Everybody must have encountered at least one annoying colleague who quotes Dell Carnegie and Stephen Covey. Sadly, I have had a boss who would do it all the time. He was a motivator par excellence who would throw one corporate cliche after another with a smile that can rival a professional toothpaste model. From rolling out the ‘2.0 branding’ for a campaign to giving you a ‘heads up’ to ‘paradigm shift’ to ‘sweating the assets’ to ‘vertical markets’ to ‘SWOT analysis’ to ‘throwing a curve’ to ‘synergy’, he would just never stop. I am willing to bet everything I own (which is not a lot) that synergy is the lamest word ever in the English language and no one, except perhaps Deepak Chopra, has ever used it outside of a corporate conference room. There were times when I wanted to scream that we work in a service industry – a factory of the new millennium – where industrious drones like me brand, market, strategize and make money for other people. Our collars might be white but our paychecks are insipid and our outlook towards life is definitely grey, something that cannot be altered just with corporate speak. I once seriously considered handing over my resignation to this boss, citing abusive usage of corporate speak as a reason. I did leave that job soon afterwards, and I never cited that in my resignation letter, but I think my prime reason for leaving the job was the abuse of jargon and the plastic smile.

Some bosses are into over sharing. One wanted me to know how sloppy her husband is; the other – a divorced man – wanted me to know that he has scored with two girls in a day. However, it is still better than what someone I know had to endure when his boss walked into a weekly meeting wearing a T-shirt that said: “Oh Sh**, I am in Love.”

I also had a boss who preferred 20th century modes of communication. He would never respond to any email, so you would have to call him and tell him that you have written to him and would like some feedback. He would then ask you to read out the e-mail over the phone and would finally give his feedback verbally. Once you went ahead and completed the task at hand and it turned out well, he would kick you off the project and take credit for it, but if there was anything wrong with the turnout, he would go around saying he had nothing to do with it and unless you were a fan of 1980s spy movies and used to record phone conversations just for kicks, you wouldn’t have any proof that he actually gave you the go-ahead in the first place. He now has a super cushy executive post in a multilateral bank and the moral of this episode is that blaming others for botched jobs and taking credit for someone else’s work will take you far ahead in life.
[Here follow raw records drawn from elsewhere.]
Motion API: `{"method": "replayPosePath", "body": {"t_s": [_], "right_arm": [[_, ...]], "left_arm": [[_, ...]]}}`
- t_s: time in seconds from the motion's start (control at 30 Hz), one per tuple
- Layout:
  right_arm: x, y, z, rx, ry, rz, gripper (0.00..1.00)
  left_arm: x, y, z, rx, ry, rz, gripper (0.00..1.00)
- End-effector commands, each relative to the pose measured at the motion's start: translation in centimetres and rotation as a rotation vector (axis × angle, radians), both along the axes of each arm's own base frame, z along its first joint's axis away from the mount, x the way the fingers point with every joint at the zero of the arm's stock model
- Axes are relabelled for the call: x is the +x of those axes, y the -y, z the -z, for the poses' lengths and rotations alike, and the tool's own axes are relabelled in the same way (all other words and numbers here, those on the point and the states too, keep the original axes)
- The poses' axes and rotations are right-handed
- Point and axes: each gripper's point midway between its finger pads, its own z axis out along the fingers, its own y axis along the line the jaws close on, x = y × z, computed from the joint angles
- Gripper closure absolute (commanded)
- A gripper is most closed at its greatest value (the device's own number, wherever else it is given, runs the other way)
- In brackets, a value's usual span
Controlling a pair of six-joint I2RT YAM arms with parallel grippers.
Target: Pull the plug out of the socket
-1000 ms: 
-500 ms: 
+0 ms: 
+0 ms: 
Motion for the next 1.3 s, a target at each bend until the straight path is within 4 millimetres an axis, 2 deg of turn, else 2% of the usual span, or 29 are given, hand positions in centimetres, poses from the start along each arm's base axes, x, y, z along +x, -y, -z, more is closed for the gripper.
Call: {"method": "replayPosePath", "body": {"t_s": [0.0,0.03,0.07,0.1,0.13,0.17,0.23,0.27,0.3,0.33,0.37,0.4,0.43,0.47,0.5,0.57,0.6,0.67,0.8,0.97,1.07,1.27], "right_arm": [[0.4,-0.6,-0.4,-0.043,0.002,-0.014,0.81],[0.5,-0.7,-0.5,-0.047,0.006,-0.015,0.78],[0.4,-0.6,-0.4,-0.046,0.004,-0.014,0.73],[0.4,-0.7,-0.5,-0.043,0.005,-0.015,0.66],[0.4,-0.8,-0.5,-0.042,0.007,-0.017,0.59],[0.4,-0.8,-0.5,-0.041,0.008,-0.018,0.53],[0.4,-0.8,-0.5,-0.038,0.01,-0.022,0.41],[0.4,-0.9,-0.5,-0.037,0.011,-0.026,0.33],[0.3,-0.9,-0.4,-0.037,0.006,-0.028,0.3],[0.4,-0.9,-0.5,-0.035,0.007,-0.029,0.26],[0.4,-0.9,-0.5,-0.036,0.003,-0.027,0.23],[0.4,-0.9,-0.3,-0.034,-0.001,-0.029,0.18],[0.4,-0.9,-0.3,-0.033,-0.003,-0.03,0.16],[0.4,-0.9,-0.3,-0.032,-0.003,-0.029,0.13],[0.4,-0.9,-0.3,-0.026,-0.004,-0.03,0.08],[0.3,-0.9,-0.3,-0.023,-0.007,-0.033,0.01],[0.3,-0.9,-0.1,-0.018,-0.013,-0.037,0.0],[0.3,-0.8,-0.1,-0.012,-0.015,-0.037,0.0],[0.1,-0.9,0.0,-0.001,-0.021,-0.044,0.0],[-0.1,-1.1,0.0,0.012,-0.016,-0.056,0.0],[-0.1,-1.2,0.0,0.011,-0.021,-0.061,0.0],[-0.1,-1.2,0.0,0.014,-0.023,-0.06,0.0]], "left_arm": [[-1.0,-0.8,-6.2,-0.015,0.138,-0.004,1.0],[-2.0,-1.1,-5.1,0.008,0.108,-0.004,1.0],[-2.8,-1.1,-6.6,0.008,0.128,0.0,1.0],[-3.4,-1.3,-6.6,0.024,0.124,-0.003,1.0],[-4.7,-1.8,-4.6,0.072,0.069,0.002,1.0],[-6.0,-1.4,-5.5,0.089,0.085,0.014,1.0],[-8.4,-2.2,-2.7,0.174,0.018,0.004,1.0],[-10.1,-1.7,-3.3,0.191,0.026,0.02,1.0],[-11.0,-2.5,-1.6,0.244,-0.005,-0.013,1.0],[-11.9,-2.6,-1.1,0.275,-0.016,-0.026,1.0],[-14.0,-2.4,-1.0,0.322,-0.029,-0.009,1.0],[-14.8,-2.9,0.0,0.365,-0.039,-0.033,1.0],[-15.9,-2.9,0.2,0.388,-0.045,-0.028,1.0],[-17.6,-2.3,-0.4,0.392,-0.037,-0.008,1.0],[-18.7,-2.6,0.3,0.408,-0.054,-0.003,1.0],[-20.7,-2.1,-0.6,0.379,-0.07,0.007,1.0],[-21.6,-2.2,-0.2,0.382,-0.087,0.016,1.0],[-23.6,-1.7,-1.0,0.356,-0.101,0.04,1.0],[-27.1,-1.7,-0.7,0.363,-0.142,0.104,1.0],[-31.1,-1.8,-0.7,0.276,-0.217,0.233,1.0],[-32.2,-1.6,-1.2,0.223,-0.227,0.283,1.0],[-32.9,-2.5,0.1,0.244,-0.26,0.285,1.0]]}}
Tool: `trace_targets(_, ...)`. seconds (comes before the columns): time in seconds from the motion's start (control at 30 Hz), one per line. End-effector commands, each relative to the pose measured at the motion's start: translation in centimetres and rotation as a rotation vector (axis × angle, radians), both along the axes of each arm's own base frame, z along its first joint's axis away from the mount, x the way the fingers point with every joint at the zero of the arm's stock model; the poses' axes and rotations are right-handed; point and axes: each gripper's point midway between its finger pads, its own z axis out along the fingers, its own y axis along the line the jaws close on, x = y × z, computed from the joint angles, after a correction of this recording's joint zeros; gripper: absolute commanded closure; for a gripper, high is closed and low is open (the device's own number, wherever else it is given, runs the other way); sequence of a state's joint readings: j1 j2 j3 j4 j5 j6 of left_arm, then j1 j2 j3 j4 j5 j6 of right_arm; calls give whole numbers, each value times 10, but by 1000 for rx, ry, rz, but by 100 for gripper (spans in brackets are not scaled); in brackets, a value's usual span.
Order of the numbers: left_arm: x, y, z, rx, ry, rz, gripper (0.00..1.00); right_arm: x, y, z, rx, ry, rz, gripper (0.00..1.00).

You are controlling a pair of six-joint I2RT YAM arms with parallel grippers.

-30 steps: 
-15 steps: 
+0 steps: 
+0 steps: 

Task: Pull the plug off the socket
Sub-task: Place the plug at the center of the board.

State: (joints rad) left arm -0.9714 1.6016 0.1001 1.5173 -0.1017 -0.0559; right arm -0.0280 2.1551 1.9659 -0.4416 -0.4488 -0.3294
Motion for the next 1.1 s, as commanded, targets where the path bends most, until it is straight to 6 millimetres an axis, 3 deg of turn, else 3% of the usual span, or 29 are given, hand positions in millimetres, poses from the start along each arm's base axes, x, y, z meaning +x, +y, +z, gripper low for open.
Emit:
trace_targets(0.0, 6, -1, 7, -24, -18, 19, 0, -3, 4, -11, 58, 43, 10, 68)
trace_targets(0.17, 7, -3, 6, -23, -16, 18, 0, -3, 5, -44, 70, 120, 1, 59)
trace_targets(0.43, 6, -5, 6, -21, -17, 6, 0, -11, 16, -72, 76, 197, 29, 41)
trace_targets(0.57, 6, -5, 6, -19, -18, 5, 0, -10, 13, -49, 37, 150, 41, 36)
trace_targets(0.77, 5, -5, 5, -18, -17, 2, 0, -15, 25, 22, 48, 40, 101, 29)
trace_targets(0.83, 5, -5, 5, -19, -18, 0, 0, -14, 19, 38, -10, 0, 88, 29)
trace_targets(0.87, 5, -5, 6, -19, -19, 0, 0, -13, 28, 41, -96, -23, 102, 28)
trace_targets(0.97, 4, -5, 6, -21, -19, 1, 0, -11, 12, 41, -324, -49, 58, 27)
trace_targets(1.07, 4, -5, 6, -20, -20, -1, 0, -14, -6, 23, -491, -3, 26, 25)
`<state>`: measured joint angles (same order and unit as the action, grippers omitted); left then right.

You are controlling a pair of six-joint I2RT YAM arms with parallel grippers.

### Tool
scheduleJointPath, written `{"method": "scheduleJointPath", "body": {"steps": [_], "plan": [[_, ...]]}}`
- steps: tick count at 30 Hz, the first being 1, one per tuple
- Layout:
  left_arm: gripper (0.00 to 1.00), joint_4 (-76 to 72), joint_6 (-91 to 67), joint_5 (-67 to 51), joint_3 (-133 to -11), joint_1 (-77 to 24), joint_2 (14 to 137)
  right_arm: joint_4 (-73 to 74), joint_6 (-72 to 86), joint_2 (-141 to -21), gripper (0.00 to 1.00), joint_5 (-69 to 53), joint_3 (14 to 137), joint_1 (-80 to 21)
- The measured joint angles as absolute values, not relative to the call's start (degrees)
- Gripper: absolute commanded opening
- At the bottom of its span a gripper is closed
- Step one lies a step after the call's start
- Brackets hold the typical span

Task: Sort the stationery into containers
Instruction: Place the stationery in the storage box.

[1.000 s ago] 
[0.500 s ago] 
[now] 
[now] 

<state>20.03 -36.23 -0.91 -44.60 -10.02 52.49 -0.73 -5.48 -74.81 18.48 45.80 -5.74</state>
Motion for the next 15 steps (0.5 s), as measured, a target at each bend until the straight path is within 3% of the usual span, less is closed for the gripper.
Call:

Last but definitely not the least was a boss who was a Carrie Bradshaw wannabe. She would have been an asset to a magazine like Cosmopolitan but was wasted on a mainstream publication in Pakistan. She would discuss relationships, men, hair, hair products, shoes and other accessories in no particular order, which was fine by me. After all, who doesn’t love a boss who gossips with you about men and fashion? What was slightly disturbing, though, was the copious amount of time she would spend on dating websites. She was perhaps the only person I know who had as her homepage. Until recently, I thought she was the strangest boss ever, but then a friend texted me to say that her boss has started singing ‘Sheila ki jawani’ in the office. Can anyone top that?